INFORMATION SHOWN section start

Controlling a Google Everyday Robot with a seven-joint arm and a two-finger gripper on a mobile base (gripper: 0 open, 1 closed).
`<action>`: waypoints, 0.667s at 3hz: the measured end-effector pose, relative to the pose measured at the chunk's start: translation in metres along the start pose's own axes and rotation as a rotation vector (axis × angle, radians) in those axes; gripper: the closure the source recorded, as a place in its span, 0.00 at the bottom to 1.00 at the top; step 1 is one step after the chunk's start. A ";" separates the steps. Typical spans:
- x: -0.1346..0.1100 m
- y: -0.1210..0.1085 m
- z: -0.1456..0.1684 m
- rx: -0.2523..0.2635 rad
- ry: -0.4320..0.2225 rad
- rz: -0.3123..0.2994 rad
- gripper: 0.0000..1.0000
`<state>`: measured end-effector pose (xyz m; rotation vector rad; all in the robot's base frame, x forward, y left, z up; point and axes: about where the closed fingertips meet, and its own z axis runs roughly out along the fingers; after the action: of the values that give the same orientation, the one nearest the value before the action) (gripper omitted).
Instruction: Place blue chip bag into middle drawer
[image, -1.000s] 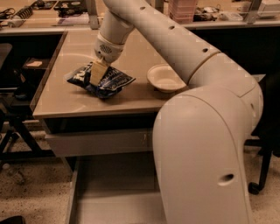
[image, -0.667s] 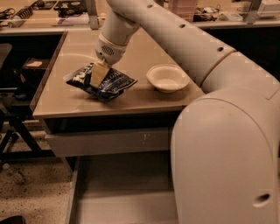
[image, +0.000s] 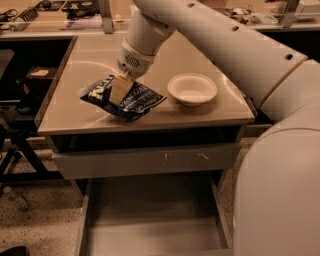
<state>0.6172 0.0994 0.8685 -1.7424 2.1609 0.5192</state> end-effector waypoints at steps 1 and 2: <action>0.013 0.020 -0.011 0.022 0.005 0.014 1.00; 0.031 0.044 -0.020 0.058 0.015 0.040 1.00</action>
Offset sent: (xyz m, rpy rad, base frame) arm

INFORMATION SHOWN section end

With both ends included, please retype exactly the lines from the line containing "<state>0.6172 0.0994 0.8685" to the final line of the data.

<state>0.6172 0.0994 0.8685 -1.7424 2.1609 0.5192</state> end-effector waypoints at steps 1 and 2: <action>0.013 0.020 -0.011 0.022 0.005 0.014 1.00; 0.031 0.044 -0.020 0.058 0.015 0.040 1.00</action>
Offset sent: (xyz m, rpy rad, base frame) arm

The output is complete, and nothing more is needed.